-- Goal of the exercise --
Your answer should be each line of the entries that contains the word "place", copied in full.

-- Records excerpted from a collection --
Start of Block

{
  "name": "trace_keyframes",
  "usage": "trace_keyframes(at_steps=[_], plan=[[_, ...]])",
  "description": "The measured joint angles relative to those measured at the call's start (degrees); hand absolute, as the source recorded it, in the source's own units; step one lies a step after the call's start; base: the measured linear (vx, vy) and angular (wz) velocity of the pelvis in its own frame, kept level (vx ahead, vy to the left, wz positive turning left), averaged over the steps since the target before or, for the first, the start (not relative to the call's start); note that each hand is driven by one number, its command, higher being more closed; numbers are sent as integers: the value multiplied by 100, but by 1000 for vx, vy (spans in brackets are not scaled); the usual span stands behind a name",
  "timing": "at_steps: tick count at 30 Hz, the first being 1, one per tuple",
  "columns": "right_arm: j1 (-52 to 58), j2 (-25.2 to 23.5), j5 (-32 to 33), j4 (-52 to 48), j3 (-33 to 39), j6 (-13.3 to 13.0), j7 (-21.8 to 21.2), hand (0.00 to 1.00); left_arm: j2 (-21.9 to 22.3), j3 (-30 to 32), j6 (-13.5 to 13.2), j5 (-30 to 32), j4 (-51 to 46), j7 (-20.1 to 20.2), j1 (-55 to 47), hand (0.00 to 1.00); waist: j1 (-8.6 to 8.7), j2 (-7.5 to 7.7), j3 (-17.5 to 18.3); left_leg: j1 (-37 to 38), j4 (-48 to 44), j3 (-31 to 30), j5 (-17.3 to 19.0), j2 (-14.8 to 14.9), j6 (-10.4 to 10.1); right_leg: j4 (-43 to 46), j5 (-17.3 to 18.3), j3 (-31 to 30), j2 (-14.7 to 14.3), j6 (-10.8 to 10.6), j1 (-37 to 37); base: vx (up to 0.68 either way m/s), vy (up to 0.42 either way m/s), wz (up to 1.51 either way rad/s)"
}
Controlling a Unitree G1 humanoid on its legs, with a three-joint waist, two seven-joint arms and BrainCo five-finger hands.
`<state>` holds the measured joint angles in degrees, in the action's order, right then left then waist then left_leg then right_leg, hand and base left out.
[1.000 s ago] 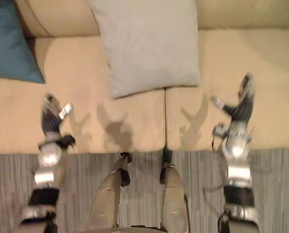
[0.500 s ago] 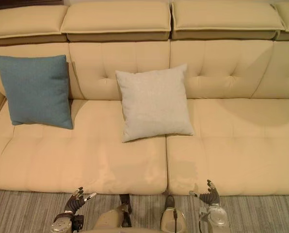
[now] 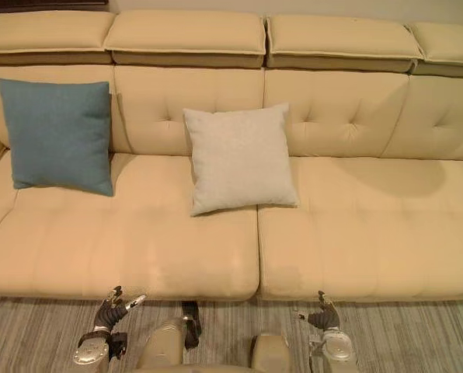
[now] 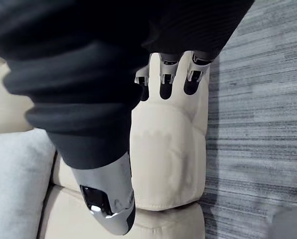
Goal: Pick up cushions and gather them together orderly.
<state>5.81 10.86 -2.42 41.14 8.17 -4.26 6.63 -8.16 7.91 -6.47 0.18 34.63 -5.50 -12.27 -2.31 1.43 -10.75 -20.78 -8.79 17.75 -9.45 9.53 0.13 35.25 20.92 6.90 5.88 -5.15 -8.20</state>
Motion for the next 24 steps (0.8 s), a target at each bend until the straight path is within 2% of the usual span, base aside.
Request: trace_keyframes(at_steps=[1, 2, 3, 4, 6, 7, 8, 9, 11, 13, 16, 17, 20, 22, 23, 24], plan=[[-155, 38, 19, 11, 21, -14, 86, 0, 103, -6, 11, -69, -28, 3, -31, 0, -20, -87, -62, -102, 302, -57, -82, 49, -133, -539, 182, 92, -197, 279, 50, -349, -170, -40], [-193, 61, 19, 15, 45, -12, 98, 0, 149, -32, 49, -73, -24, 2, -10, 0, -1, -174, -119, -101, 429, -122, -65, 94, -206, -687, 190, 133, -300, 300, 82, -294, -133, -6], [-192, 84, 19, 21, 108, 7, 114, 0, 187, -122, 80, -80, -47, 3, 0, 0, 49, -276, -175, -75, 604, -232, 108, 153, -509, -827, 32, 245, -412, 412, 108, -379, -96, 23], [-135, 88, 21, 16, 203, 30, 120, 0, 258, -153, 81, -77, -72, 12, -16, 0, 109, -229, -194, -65, 445, -311, 269, 153, -742, -992, -141, 453, -359, 580, 105, -378, -75, 23], [-94, 71, 23, 15, 311, 30, 165, 0, 273, -167, 90, -75, -75, 27, -23, 0, 142, -182, -185, -64, -380, -353, 354, 42, -627, -1025, -237, 556, -203, 654, 63, -325, -55, 10], [-75, 79, 22, 15, 320, 31, 201, 0, 279, -168, 90, -74, -79, 28, -21, 0, 158, -143, -186, -56, -855, -356, 451, -16, -493, -1069, -318, 542, -150, 651, 24, -230, -34, -2], [-65, 85, 20, 3, 335, 31, 213, 0, 290, -169, 90, -75, -125, 36, -19, 0, 157, -157, -157, 33, -1440, -413, 922, -71, -354, -1176, -483, 456, -126, 625, -58, -183, 18, -22], [-69, 76, 17, 4, 357, 33, 211, 0, 291, -155, 87, -77, -234, 37, -29, 0, 132, -196, -145, 183, -1672, -534, 1312, -73, -404, -1225, -610, 343, -138, 609, -163, -192, 70, -34], [-181, -24, 14, -10, 341, 34, 201, 0, 298, -153, 89, -82, -264, 38, -26, 0, 146, -228, -144, 623, -1442, -825, 1687, -103, -508, -1339, -799, 116, -212, 532, -233, -153, 115, -52], [-171, -80, 12, -134, 341, 35, 201, 0, 318, -156, 90, -174, -280, 37, -12, 0, 149, -229, -144, 944, -975, -837, 1754, -181, -472, -1430, -931, -127, -263, 427, -222, -140, 139, -61], [-148, -85, 8, -446, 403, 33, 208, 0, 317, -158, 95, -183, -320, 30, 0, 0, 184, -217, -122, 1105, -587, -443, 1774, -268, -512, -1784, -1235, -598, -261, 216, -338, -158, 139, -66], [-148, -82, 8, -486, 406, 31, 210, 0, 315, -158, 95, -181, -322, 28, 2, 0, 197, -225, -114, 1112, -551, -339, 1775, -273, -512, -1862, -1318, -704, -269, 205, -372, -148, 166, -85], [-98, -82, 7, -677, 407, 39, 209, 0, 314, -175, 106, -179, -340, 31, 2, 0, 347, -229, -110, 1122, -590, -65, 1905, -365, -478, -2060, -1615, -1235, -358, 86, -569, -75, 129, -100], [-23, -131, 9, -884, 398, 40, 207, 0, 279, -172, 125, -178, -429, 29, -2, 0, 479, -232, -114, 1122, -902, 349, 2140, -289, -403, -2140, -1855, -1802, -537, 47, -720, -31, 167, -143], [-7, -139, 10, -919, 383, 39, 209, 0, 270, -160, 129, -177, -496, 26, 0, 0, 513, -239, -115, 1123, -1012, 549, 2193, -181, -382, -2199, -1937, -1844, -587, 71, -758, -47, 105, -173], [-8, -141, 10, -945, 367, 38, 211, 0, 241, -151, 122, -176, -605, 16, 50, 0, 513, -258, -123, 1145, -1124, 1061, 2313, 43, -325, -2320, -1931, -1349, -460, 323, -875, -47, 75, -197]])
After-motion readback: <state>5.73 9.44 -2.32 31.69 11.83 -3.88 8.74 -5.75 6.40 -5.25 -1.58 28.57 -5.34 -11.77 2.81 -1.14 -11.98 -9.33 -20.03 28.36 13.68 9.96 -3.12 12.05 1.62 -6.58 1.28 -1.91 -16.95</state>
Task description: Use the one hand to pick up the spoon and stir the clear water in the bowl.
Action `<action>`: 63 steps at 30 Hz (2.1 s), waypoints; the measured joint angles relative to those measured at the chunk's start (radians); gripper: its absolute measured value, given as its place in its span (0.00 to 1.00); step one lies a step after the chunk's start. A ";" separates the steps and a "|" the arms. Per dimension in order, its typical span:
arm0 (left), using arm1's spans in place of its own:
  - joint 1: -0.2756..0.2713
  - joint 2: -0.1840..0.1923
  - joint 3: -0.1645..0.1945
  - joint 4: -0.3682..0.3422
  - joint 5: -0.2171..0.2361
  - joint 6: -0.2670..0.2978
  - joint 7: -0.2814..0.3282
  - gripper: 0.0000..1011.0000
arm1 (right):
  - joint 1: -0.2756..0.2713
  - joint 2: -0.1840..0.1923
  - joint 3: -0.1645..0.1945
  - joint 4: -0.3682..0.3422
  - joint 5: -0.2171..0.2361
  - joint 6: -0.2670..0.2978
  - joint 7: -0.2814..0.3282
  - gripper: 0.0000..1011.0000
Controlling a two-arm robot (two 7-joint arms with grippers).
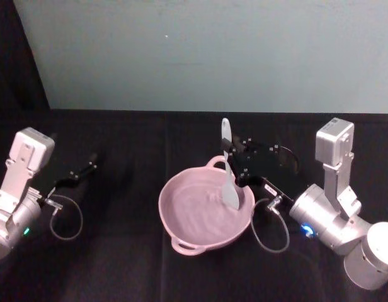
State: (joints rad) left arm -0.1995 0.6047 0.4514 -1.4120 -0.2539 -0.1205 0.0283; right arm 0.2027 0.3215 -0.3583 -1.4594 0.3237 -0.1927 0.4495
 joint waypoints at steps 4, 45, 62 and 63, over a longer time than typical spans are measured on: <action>0.000 0.000 0.000 0.000 0.000 0.000 0.000 0.99 | -0.026 0.008 -0.010 -0.039 0.012 0.014 0.014 0.11; 0.000 0.000 0.000 0.000 0.000 0.000 0.000 0.99 | 0.151 -0.072 -0.059 0.174 0.023 -0.036 0.026 0.11; 0.000 0.000 0.000 0.000 0.000 0.000 0.000 0.99 | 0.029 0.018 -0.002 0.007 -0.030 -0.012 -0.006 0.11; 0.000 0.000 0.000 0.000 0.000 0.000 0.000 0.99 | 0.029 0.018 -0.002 0.007 -0.030 -0.012 -0.006 0.11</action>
State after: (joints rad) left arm -0.1995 0.6047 0.4514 -1.4120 -0.2539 -0.1205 0.0283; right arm 0.2322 0.3399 -0.3607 -1.4520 0.2940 -0.2043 0.4436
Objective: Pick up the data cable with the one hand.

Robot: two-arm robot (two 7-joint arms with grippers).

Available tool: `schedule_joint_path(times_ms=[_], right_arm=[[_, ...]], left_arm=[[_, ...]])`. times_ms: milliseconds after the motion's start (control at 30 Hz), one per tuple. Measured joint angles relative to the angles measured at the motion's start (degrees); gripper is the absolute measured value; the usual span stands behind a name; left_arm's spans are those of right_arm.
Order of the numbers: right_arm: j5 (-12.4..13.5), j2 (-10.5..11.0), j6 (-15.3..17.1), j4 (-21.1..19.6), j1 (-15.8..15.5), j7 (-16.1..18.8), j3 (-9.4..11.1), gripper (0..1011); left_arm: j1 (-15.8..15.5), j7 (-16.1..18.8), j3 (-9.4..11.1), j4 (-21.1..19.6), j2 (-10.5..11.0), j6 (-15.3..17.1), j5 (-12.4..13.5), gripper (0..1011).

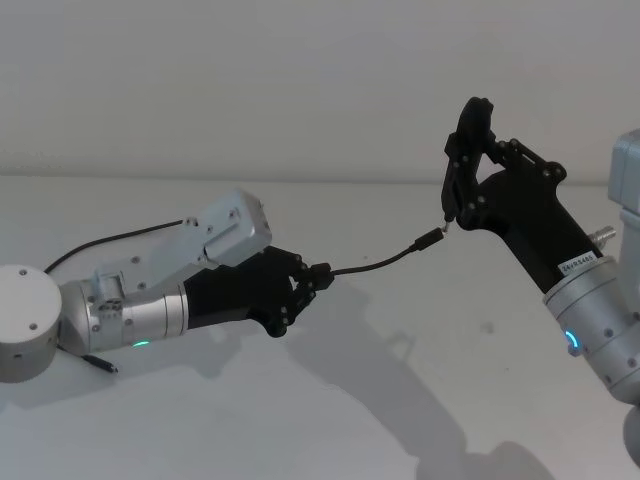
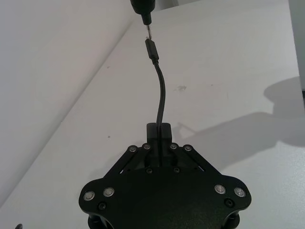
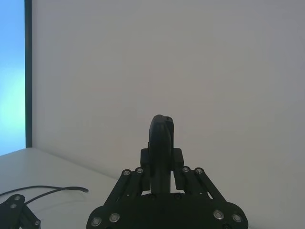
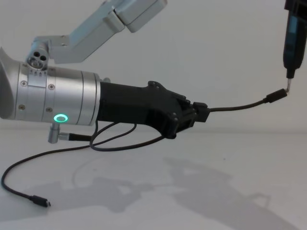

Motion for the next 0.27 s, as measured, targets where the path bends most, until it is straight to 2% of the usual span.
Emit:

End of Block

-- Answer to the exercise --
Action `<action>`: 63 steps at 30 Hz (2.1 s), waypoints; the measured joint angles relative to those measured at the chunk's start (radians); gripper: its absolute measured value, given as its place in its span (0.00 to 1.00); step one lies a step after the chunk's start. A ";" separates the steps and a "|" the arms. Per dimension in order, its typical span:
arm0 (left), using arm1's spans in place of its own:

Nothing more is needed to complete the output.